# Scam Token Detection - 3 Datasets x 3 Models (Balanced RF / MLP / SVM)

This notebook evaluates **3 models** across **3 datasets**:

- **Datasets**
  - **ChainAbuse (scam) + CoinMarketCap (licit)**
  - **TokenScout (scam) + TokenScout (licit)** *(heavily imbalanced, handled via SMOTE)*
  - **Combined (ChainAbuse + TokenScout + CMC)** *(balanced via downsampling)*

- **Models**
  - **Balanced Random Forest** (`imblearn.ensemble.BalancedRandomForestClassifier`)
  - **MLP** (`sklearn.neural_network.MLPClassifier`)
  - **SVM** (`sklearn.svm.SVC`)

## Efficiency Notes
- TokenScout scam dataset is large: we use **sampling + SMOTE** to keep training time reasonable.
- Preprocessing and feature selection are computed **once per dataset** and reused across all models.


# Scam Token Detection - SVM and MLP on ChainAbuse + CoinMarketCap

This notebook runs SVM and MLP classifiers with:
- Algorithms: SVM (RBF kernel) and Multi-Layer Perceptron
- Data sources: ChainAbuse (scam) + CoinMarketCap (licit)

Features:
- Focused dataset (ChainAbuse + CoinMarketCap only)
- SVM with RBF kernel
- MLP with adaptive architecture
- SMOTE for class balancing
- Evaluation metrics and model comparison
- SHAP interpretability (for MLP)

Training time (approx):
- SVM: ~10-20 minutes
- MLP: ~5-10 minutes
- Total: ~15-30 minutes


## 1. Imports and configuration


In [None]:
import os
import time
import warnings

import numpy as np
import pandas as pd
import matplotlib.pyplot as plt
import seaborn as sns

from sklearn.model_selection import train_test_split
from sklearn.preprocessing import StandardScaler
from sklearn.impute import SimpleImputer
from sklearn.feature_selection import VarianceThreshold
from sklearn.svm import SVC
from sklearn.neural_network import MLPClassifier
from sklearn.metrics import (
    confusion_matrix,
    roc_auc_score,
    balanced_accuracy_score,
    matthews_corrcoef,
    f1_score,
    average_precision_score,
)

from imblearn.over_sampling import SMOTE
from imblearn.ensemble import BalancedRandomForestClassifier

# Plotting settings
%matplotlib inline
sns.set_style('whitegrid')
plt.rcParams['figure.figsize'] = (14, 10)

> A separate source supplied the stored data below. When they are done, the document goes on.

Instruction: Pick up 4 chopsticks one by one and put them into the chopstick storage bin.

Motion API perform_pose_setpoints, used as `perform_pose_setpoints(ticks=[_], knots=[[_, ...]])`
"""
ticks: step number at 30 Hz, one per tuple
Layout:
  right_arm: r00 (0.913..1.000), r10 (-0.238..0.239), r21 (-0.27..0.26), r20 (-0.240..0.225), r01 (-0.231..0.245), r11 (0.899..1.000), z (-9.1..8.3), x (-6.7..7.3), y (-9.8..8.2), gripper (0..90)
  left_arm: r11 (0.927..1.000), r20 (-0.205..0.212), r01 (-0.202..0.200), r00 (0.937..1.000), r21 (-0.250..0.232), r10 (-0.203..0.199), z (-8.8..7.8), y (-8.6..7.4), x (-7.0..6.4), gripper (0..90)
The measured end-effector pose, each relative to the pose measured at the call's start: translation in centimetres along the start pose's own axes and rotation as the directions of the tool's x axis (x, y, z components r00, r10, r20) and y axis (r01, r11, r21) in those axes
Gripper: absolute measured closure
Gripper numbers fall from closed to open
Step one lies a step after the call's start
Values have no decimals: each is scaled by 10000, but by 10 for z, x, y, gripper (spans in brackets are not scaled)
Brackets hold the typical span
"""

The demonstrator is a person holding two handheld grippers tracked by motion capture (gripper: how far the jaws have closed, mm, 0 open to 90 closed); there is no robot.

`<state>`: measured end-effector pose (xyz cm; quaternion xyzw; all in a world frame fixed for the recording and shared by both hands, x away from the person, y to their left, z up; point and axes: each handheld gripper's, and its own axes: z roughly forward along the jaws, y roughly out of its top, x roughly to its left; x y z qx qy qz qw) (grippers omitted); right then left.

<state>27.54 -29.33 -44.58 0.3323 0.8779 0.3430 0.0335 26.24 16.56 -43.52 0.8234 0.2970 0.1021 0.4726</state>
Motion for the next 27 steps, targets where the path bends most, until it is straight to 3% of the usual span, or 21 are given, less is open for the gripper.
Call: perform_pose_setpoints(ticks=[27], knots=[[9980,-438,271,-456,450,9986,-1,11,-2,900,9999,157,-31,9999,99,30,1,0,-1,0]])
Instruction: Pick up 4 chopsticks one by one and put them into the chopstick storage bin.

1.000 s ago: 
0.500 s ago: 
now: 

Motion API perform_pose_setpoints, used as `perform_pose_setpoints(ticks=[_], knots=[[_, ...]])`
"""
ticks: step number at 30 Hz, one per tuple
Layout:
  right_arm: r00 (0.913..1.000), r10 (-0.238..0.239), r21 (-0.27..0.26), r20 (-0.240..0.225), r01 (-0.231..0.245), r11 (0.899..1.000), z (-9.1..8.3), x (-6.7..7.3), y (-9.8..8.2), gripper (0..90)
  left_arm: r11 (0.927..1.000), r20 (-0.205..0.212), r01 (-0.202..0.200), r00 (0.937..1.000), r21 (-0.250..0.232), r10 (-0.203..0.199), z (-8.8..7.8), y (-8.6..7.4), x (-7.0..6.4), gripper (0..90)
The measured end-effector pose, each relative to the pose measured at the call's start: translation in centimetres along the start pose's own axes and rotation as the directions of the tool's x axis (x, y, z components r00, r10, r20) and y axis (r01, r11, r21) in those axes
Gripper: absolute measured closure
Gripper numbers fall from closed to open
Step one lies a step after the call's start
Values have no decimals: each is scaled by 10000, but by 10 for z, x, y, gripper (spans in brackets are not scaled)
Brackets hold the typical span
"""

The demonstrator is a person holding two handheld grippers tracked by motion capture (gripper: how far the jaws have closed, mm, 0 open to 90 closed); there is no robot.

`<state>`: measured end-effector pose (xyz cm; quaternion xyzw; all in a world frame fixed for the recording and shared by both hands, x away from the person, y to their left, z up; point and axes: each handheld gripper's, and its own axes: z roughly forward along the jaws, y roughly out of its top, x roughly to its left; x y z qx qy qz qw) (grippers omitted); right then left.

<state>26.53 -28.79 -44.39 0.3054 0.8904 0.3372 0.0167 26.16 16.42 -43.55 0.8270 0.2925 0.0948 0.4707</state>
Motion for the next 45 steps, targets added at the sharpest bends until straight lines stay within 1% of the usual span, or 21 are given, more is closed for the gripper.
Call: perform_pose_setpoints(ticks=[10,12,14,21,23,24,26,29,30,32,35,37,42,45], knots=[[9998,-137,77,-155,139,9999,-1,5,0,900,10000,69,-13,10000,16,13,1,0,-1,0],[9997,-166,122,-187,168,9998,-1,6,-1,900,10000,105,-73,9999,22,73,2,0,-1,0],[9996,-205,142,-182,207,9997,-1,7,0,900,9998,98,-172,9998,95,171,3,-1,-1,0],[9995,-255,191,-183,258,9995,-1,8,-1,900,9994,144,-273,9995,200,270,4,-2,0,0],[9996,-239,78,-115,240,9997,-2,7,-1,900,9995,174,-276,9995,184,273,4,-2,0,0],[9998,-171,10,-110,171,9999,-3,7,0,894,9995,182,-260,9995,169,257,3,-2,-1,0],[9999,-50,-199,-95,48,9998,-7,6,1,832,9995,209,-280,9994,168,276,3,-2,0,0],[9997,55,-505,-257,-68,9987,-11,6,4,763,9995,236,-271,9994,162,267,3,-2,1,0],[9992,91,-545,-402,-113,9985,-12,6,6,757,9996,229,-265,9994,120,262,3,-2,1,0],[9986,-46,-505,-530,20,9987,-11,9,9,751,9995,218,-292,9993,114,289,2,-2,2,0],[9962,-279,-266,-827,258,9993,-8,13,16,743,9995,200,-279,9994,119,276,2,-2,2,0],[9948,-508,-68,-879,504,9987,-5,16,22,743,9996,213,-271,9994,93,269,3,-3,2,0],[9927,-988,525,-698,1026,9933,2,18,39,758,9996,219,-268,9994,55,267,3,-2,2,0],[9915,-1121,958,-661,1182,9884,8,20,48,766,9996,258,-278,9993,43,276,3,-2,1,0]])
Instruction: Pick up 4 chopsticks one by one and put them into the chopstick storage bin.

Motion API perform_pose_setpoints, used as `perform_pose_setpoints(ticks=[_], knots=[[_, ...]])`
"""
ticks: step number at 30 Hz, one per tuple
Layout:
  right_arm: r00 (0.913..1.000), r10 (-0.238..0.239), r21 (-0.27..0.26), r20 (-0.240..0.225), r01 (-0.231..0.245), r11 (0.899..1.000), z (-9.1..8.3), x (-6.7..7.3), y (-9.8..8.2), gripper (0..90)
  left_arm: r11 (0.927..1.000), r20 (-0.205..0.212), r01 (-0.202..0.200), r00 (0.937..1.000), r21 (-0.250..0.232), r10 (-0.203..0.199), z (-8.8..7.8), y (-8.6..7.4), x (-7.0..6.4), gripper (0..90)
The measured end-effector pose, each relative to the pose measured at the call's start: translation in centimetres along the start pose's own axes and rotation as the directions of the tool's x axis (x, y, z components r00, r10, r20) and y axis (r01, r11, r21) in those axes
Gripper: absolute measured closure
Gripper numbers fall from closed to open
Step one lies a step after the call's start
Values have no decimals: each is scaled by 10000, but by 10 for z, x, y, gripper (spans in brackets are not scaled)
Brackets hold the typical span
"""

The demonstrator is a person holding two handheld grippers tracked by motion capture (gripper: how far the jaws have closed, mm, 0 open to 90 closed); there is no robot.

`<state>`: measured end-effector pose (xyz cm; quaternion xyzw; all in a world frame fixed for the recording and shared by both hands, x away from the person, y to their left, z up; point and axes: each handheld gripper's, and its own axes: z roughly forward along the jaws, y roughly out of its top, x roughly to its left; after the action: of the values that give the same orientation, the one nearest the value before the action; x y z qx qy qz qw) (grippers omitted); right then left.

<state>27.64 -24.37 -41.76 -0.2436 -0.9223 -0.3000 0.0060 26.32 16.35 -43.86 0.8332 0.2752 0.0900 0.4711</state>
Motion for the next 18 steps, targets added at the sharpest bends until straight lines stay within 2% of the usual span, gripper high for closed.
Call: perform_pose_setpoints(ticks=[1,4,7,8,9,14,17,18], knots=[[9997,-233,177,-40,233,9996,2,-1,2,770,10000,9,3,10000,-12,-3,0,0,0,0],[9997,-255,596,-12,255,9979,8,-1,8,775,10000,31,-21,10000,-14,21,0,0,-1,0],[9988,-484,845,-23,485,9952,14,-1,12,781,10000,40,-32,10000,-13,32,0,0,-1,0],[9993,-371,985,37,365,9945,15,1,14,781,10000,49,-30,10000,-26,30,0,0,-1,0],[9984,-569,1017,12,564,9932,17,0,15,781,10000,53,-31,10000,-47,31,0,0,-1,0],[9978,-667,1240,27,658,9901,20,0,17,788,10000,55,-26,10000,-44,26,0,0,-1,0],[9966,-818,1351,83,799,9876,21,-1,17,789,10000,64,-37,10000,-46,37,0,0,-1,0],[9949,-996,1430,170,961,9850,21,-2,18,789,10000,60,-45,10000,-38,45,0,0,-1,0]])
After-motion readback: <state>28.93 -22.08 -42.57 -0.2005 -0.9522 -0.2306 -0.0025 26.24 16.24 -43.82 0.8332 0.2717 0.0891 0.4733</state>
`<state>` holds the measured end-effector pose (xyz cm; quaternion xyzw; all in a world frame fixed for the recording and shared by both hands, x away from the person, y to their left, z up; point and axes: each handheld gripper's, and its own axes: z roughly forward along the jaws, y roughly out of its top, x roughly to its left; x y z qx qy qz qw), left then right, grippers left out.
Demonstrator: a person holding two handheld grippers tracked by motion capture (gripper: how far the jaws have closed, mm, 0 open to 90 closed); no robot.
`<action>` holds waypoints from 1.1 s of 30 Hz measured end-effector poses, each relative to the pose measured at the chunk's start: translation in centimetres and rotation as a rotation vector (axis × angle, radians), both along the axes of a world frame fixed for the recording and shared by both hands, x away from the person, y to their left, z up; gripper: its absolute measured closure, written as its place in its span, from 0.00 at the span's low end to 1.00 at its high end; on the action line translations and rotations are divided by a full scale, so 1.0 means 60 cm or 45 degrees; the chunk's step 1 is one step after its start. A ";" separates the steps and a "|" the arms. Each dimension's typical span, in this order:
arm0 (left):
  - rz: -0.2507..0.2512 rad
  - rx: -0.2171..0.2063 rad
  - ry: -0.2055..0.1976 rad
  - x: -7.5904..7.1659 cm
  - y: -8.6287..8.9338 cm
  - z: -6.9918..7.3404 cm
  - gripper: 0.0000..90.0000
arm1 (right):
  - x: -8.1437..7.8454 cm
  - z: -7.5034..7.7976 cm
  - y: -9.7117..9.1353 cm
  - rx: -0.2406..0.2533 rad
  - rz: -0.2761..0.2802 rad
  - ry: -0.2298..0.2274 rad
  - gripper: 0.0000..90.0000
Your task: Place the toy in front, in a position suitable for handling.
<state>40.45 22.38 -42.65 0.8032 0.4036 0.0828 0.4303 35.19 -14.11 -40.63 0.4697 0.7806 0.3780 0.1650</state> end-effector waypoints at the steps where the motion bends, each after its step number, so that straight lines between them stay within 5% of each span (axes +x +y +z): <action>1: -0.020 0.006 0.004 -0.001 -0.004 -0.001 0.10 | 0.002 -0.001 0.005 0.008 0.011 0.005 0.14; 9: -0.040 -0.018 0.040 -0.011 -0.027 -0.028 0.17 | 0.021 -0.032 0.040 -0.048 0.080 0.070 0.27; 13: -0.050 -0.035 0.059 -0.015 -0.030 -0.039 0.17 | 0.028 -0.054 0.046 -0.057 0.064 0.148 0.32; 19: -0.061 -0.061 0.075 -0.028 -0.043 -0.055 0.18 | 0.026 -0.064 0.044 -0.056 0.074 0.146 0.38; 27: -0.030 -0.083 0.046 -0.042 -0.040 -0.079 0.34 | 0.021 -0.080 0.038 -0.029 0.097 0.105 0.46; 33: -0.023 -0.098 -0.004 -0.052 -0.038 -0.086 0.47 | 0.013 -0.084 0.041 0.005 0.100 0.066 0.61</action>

warnings.filterwarnings('ignore')

print("Libraries imported")


## 2. Configuration


In [None]:
# Configuration
DATA_DIR_CANDIDATES = [
    '../data/dataset_with_features',  # if running from models/
    './data/dataset_with_features',   # if running from project root
    'data/dataset_with_features',
]
DATA_DIR = next((p for p in DATA_DIR_CANDIDATES if os.path.exists(p)), DATA_DIR_CANDIDATES[0])
if not os.path.exists(DATA_DIR):
    raise FileNotFoundError(f"Could not find dataset_with_features. Tried: {DATA_DIR_CANDIDATES}")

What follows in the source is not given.